画面には、黒地に白の字でクリエイターの名前が下から上に流れ……所謂なEDが映っていた。
「うわ……」
液晶の8割が黒色ということもあって、自身の顔が映りこみ、突如現実に引き戻される。
髪はぼさぼさで毛先はべたついているし、目は赤く充血している。風呂に入ったのは2日前だっただろうか。
すんすんとTシャツを嗅ぐと、なんとも言えない臭いがした。このまま放置すると間違いなく刺激臭に変わる、哀斗は直感した。
「風呂はいろ……っと、と」
部屋を出ようとしたところで、足を何かに引っ掛けた。大きめのリュックから、中の衣類がまき散らされる。
旅行先から帰ってきて、そのまま床に投げ捨てていたものだ。
「くそ……」
花火、憧子の記憶から哀斗に関することが全て忘れられてしまった日。
その日のうちに何の断りも入れずに、哀斗はそのまま家へと帰ってしまったのだ。
それがもう、一週間も前のこと……。
服を洗濯機へと放り込む。

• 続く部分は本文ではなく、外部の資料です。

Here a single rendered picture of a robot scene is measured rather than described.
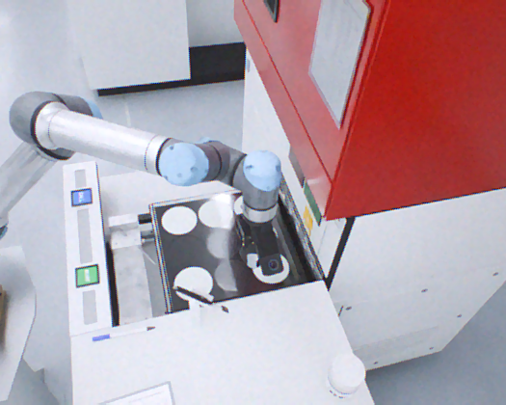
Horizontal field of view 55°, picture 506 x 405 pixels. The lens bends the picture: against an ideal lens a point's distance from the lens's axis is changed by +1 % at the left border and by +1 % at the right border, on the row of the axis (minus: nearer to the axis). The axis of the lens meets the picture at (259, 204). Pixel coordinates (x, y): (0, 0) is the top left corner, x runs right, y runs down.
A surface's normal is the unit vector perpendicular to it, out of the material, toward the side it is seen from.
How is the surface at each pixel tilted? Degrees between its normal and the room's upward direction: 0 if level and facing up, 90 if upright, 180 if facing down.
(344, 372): 0
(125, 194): 0
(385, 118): 90
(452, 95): 90
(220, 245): 0
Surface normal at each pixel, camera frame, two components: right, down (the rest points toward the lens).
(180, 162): -0.33, 0.11
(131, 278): 0.07, -0.62

中は一週間分の服、哀斗のものだけだった。
家に帰ってきたら、哀果は居なくなっていた。もしかしたら、原稿を進めるよう缶詰めでも言い渡されているのかもしれない。作家になってからの哀果は、たまにこうして数日間家を空けることがあるのだ。特に、珍しいことではない。
今会ってもまともに話せる気がしない哀斗にとって好都合だった。哀果の温かさにほだされてしまうんじゃないか、贖罪を求めるが故に避けたいのは確かだ。

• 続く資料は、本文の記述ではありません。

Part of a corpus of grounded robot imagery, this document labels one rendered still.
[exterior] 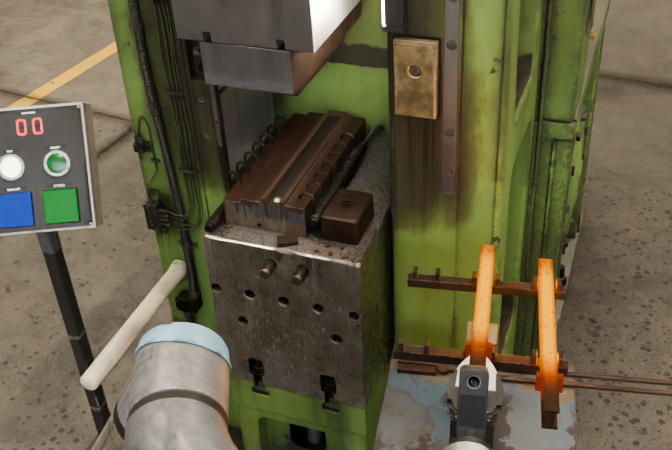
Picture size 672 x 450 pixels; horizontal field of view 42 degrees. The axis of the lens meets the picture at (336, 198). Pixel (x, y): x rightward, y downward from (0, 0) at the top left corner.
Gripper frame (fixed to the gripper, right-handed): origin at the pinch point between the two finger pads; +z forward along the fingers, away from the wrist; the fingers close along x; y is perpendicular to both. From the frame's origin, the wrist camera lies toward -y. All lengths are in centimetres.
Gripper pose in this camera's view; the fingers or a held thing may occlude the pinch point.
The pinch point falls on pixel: (478, 357)
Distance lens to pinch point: 154.0
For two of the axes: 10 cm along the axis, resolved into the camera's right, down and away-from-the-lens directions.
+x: 9.8, 0.8, -1.9
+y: 0.4, 8.3, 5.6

風呂から上がり、リビングへ向かうと日の光が差し込んでいた。自室はカーテンで閉めきっていたため、照らされるのは久しぶりだ。温かい……、と哀斗は腕を撫でる。
こんな生活ができているのも、夏休みだからだ。これが終われば新学期、つまり学校に行かなくてはならなくなる。今はそれが億劫で仕方がなかった。
「まあ、後のこと考えてもしょうがないよね……。なんかもう疲れたし、全部勝手にどうにかならないかな」
他愛もない独り言をぼそぼそ言ってから、小腹が空いたと台所下の棚を開ける。
空の袋麺の外袋やらを引っ掻き回して中を探るも、何一つ固い感触は得られなかった。
「まじかあー」
毎日インスタント食品生活を送っていたツケ。ついに在庫が切れてしまった。
「もう食べなくても……」
申し訳なさそうに、腹の音が鳴る。
「しゃーない、行こう」
近所のコンビニでいいか、と部屋着のままで靴を履こうとして、靴底に染みた血痕が目に入った。引きこもり生活のおかげで既に完治はしているはずなのに、足の裏がチクチクした。
「ついでに……靴も買い替えよう」
ドアを開くと、フラッシュを焚かれた時のように黄色く、眩しい光が視界を包んだ。暗がりに居すぎて、目が馴れないのだ。
「まぶしっ……」
何度か瞬きをする。
2度、3度と繰り返すうちに、徐々に明瞭になってくる。
それでも、黄色い浮き彫りだけが残った。
おかしいな、と哀斗は瞬きを重ねてから気づく、光では無いことに。
「やーっとでできたわね、哀斗」
ドアの向こうには、太陽の光に負けないくらい明るいブロンドを光らせる、はにかむ美少女――
「なんで……」
星羅リミリーがそこに居た。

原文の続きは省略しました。